What you will do> As soon as the line containing "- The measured" appears in the material below, start returning lines exactly, and end with the line containing "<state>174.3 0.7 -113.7".

Material to process>
______

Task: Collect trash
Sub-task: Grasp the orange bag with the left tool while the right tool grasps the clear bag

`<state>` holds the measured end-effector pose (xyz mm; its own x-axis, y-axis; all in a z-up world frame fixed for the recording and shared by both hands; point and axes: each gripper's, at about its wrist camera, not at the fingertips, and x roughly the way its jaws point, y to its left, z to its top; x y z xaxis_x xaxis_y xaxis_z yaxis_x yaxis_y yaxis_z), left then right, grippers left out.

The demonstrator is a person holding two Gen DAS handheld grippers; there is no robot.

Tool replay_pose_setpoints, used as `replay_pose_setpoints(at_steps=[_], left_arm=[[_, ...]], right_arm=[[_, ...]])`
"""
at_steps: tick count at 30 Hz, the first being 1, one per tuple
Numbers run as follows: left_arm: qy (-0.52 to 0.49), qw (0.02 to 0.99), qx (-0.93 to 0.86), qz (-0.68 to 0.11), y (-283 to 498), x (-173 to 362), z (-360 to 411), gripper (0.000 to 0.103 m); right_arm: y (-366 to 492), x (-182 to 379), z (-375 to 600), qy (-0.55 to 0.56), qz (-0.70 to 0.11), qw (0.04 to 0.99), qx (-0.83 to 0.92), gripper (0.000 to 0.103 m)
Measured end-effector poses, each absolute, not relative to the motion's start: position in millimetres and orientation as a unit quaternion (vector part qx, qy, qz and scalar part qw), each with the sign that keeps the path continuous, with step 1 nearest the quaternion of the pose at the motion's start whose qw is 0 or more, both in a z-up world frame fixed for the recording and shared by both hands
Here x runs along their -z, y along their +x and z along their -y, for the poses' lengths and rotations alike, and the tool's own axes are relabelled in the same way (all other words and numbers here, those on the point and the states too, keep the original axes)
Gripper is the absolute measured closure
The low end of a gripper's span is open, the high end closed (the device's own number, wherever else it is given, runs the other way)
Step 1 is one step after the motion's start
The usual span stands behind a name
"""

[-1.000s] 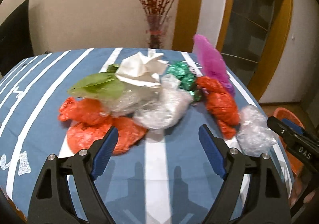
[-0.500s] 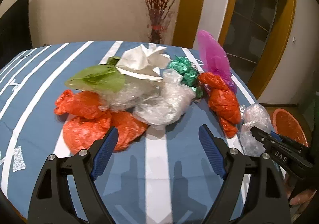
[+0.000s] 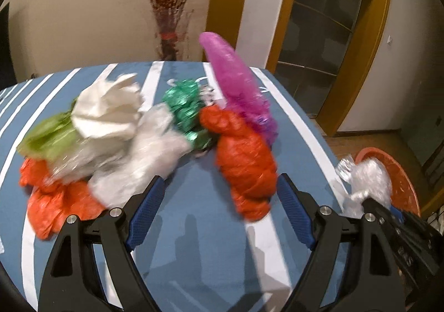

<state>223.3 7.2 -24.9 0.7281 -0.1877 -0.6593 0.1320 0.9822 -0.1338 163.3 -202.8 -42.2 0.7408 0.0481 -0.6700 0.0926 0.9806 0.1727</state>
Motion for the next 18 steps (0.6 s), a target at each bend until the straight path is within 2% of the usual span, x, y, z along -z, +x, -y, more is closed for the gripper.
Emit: replay_pose_setpoints(at_steps=[11, 14, 18], left_arm=[[-0.033, 0.911, 0.074, -0.404, 274.1, 43.2, 23.7, 0.024], [-0.044, 0.907, 0.077, -0.413, 278.3, 47.3, 25.3, 0.031], [-0.053, 0.899, 0.091, -0.425, 282.3, 52.3, 24.4, 0.05]], right_arm=[[155.9, 48.2, 221.4, 0.116, -0.361, 0.925, 0.02, 0.079], [155.5, 50.0, 223.7, 0.119, -0.364, 0.924, 0.023, 0.079], [155.1, 50.9, 225.2, 0.12, -0.364, 0.923, 0.023, 0.079]])
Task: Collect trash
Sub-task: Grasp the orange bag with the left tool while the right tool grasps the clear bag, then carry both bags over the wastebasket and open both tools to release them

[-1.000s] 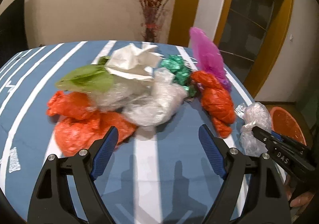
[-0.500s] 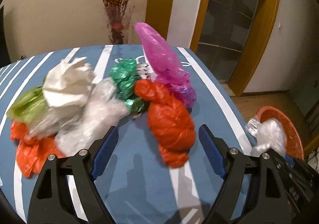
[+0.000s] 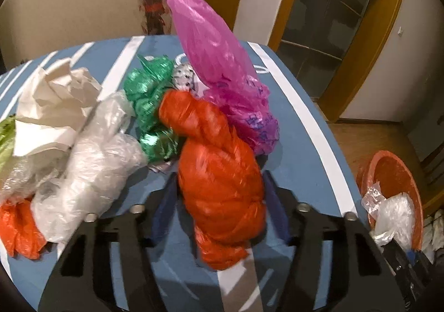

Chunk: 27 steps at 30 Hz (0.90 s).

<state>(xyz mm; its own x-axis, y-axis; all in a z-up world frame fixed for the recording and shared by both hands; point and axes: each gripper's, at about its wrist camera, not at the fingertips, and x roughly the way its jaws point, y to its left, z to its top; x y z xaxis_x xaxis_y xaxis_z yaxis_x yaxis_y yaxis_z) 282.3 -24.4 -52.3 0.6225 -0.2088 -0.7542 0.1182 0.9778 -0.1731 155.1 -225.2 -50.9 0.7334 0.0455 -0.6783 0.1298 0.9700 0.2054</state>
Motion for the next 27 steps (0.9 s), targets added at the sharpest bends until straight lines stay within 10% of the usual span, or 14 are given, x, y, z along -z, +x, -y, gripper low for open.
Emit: replay_pose_setpoints(at_steps=[27], left_arm=[[-0.039, 0.912, 0.17, -0.371, 200.0, 6.9, 24.5, 0.06]], right_arm=[[111.0, 11.0, 225.5, 0.102, -0.316, 0.942, 0.038, 0.079]])
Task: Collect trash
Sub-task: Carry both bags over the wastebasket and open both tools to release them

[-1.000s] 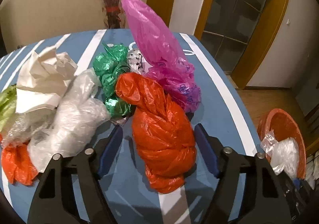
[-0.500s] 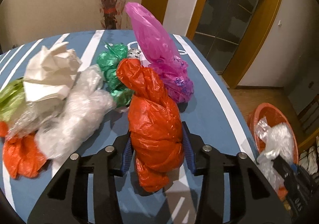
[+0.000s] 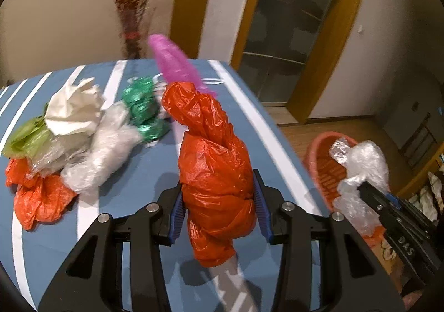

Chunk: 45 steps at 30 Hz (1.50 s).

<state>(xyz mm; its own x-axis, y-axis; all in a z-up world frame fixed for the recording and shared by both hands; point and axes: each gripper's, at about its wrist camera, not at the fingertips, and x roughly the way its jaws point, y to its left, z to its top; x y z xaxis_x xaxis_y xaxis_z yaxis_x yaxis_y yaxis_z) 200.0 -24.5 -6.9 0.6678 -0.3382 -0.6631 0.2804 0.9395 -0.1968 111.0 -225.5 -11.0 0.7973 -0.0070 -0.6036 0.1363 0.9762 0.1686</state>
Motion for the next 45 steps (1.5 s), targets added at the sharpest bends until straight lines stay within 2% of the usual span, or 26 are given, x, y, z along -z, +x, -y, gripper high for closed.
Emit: replay_pose_setpoints(at_steps=[22, 45], left_arm=[[0.019, 0.886, 0.297, -0.356, 174.3, -4.8, 150.9, 0.06], [0.044, 0.86, 0.343, -0.375, 184.4, 14.8, 215.2, 0.059]], right_arm=[[77.1, -1.2, 313.7, 0.151, -0.285, 0.939, 0.118, 0.079], [79.3, 17.3, 375.8, 0.183, -0.281, 0.929, 0.159, 0.079]])
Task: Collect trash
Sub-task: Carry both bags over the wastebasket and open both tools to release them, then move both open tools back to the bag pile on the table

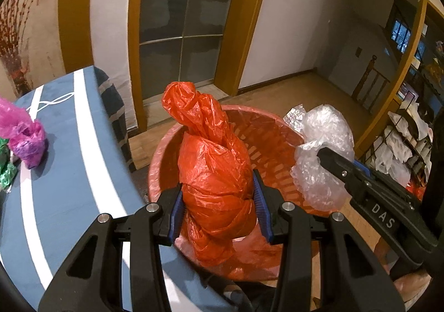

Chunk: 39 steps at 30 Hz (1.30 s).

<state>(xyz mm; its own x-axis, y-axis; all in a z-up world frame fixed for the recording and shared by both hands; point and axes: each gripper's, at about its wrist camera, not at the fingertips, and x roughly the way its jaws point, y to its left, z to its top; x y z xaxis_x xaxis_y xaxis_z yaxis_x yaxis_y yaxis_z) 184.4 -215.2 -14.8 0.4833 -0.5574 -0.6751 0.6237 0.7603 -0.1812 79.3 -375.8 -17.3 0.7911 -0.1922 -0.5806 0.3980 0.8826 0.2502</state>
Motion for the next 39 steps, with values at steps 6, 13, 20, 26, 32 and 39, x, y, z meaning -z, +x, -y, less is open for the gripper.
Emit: replay_pose_setpoints(at_steps=[6, 13, 20, 26, 32, 39], left_arm=[[0.044, 0.857, 0.344, -0.38, 189.6, 17.5, 225.0, 0.059], [0.039, 0.855, 0.334, -0.393, 192.8, 24.0, 223.1, 0.051], [0.038, 0.863, 0.308, -0.399, 197.0, 27.9, 209.2, 0.045], [0.037, 0.872, 0.281, -0.4, 197.9, 31.2, 189.0, 0.042], [0.034, 0.876, 0.261, -0.403, 202.4, 34.0, 166.9, 0.042], [0.024, 0.883, 0.241, -0.402, 202.9, 33.9, 139.2, 0.039]], right_arm=[[78.3, 21.2, 382.9, 0.193, -0.281, 0.926, 0.164, 0.075], [79.3, 24.9, 385.8, 0.207, -0.282, 0.922, 0.165, 0.061], [78.3, 25.1, 386.4, 0.205, -0.28, 0.922, 0.174, 0.051], [76.8, 25.2, 385.3, 0.202, -0.281, 0.921, 0.176, 0.049], [80.5, 22.6, 372.7, 0.19, -0.286, 0.924, 0.166, 0.049], [88.2, 17.6, 351.2, 0.174, -0.291, 0.929, 0.146, 0.049]])
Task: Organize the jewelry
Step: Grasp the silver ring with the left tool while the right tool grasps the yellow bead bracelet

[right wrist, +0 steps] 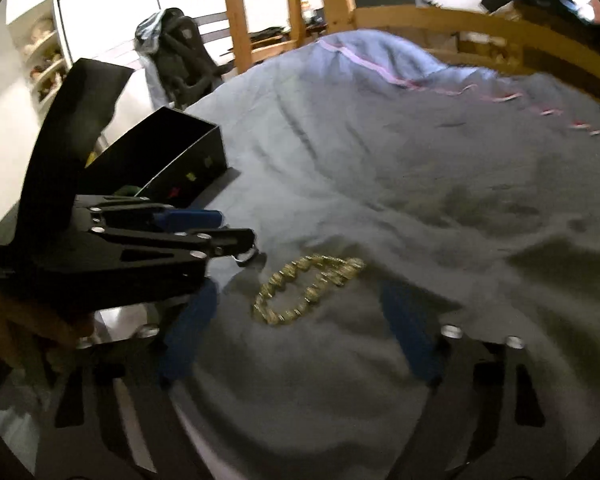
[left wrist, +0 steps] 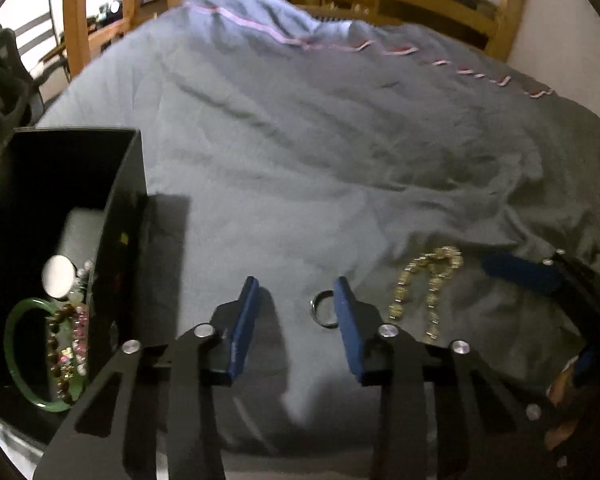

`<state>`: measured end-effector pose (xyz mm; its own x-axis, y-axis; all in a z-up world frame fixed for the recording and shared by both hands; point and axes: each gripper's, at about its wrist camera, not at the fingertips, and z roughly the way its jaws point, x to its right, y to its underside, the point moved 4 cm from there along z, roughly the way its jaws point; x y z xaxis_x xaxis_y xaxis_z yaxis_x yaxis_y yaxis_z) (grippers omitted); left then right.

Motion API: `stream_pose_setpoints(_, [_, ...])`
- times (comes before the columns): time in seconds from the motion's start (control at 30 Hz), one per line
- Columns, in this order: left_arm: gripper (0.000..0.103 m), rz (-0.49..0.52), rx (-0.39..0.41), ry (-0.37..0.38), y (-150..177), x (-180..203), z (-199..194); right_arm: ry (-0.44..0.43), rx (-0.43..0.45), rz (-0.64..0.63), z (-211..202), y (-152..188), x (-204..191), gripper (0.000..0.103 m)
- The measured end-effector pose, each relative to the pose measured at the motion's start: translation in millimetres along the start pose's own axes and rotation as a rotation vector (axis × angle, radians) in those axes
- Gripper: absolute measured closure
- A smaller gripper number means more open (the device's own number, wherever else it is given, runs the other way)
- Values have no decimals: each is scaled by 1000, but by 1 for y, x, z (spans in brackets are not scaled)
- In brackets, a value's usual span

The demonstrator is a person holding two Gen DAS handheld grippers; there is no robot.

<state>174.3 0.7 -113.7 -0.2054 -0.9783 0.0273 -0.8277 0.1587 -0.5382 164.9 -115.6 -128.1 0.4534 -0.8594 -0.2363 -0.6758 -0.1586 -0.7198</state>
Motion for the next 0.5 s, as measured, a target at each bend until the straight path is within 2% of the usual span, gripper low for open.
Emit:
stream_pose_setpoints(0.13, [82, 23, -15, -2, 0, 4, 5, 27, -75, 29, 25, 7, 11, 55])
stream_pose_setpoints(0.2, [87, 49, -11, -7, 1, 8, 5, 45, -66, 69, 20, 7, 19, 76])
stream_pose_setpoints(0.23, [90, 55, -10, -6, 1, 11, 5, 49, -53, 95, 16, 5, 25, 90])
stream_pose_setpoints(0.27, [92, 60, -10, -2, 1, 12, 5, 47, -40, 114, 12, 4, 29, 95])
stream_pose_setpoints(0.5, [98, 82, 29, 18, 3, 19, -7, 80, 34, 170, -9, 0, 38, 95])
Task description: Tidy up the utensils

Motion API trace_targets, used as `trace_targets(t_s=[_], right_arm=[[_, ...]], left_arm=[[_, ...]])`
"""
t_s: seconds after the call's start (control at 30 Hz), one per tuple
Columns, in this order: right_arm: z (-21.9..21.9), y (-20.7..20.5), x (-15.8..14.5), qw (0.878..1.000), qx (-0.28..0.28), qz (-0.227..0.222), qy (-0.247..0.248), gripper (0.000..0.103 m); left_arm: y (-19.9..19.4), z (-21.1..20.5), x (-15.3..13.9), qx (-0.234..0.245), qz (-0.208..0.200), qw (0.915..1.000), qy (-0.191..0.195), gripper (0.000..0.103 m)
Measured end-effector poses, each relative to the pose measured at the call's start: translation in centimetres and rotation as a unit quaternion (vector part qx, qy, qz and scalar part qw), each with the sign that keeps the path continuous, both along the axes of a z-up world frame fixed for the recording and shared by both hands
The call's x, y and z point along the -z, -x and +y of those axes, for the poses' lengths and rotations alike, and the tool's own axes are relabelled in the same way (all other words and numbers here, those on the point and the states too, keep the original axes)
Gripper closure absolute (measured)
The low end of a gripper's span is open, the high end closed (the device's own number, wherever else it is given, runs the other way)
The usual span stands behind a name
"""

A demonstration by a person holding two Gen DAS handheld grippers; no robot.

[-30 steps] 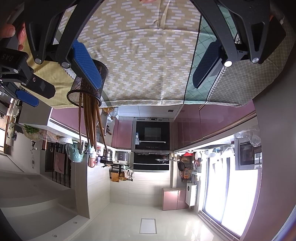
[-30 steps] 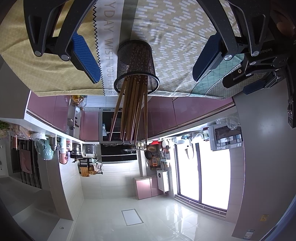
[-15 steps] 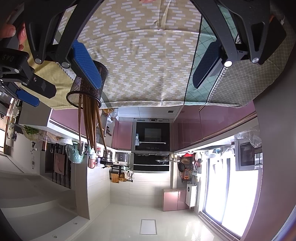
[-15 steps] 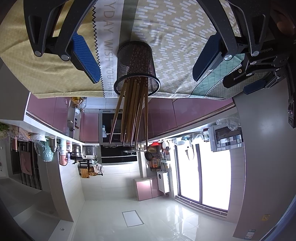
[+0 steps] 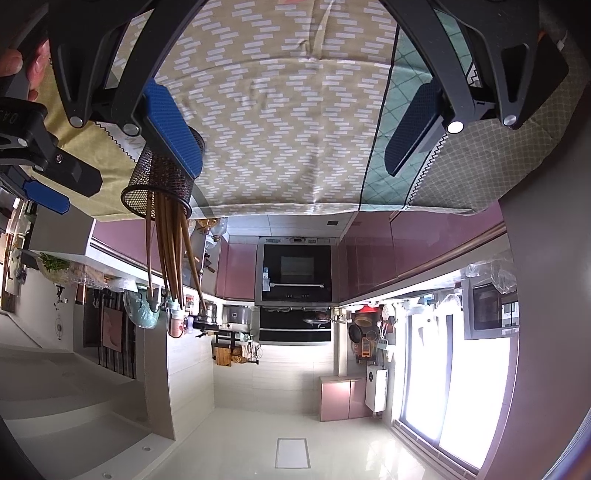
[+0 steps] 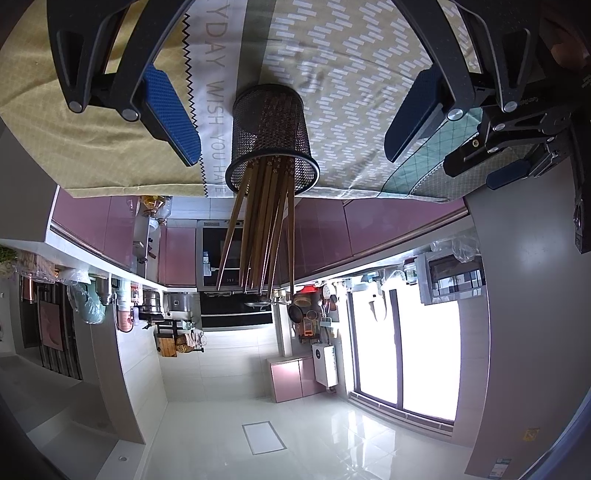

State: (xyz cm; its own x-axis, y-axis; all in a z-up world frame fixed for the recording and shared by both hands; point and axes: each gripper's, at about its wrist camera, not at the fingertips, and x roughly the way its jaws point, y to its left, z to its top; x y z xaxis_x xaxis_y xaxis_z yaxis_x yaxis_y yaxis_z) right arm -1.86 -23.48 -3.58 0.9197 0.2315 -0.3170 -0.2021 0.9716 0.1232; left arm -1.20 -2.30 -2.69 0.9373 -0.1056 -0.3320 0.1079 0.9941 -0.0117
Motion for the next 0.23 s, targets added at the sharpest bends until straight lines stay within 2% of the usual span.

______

Answer box>
- The measured end-effector pose, each relative to the pose measured at the motion's start: translation in millimetres along the start pose's own axes and rotation as a rotation vector (axis × angle, radians) in those axes
- Gripper: absolute measured closure
- A smaller gripper number means more open (the device's own number, wherever else it is given, runs the other way)
- Values have no decimals: each is scaled by 1000, but by 1 for y, x, z (spans in brackets are not scaled)
- In brackets, a value's usual span

The demonstrator is a person holding two Gen DAS handheld grippers; there is no robot.

<state>174.3 0.7 -113.7 -0.2054 -0.9783 0.0273 -0.8277 0.1587 -0.5382 164.9 -115.6 -128.1 0.4534 -0.8594 -0.2363 -0.6758 -0.1586 -0.7198</state>

There's nothing else to the answer.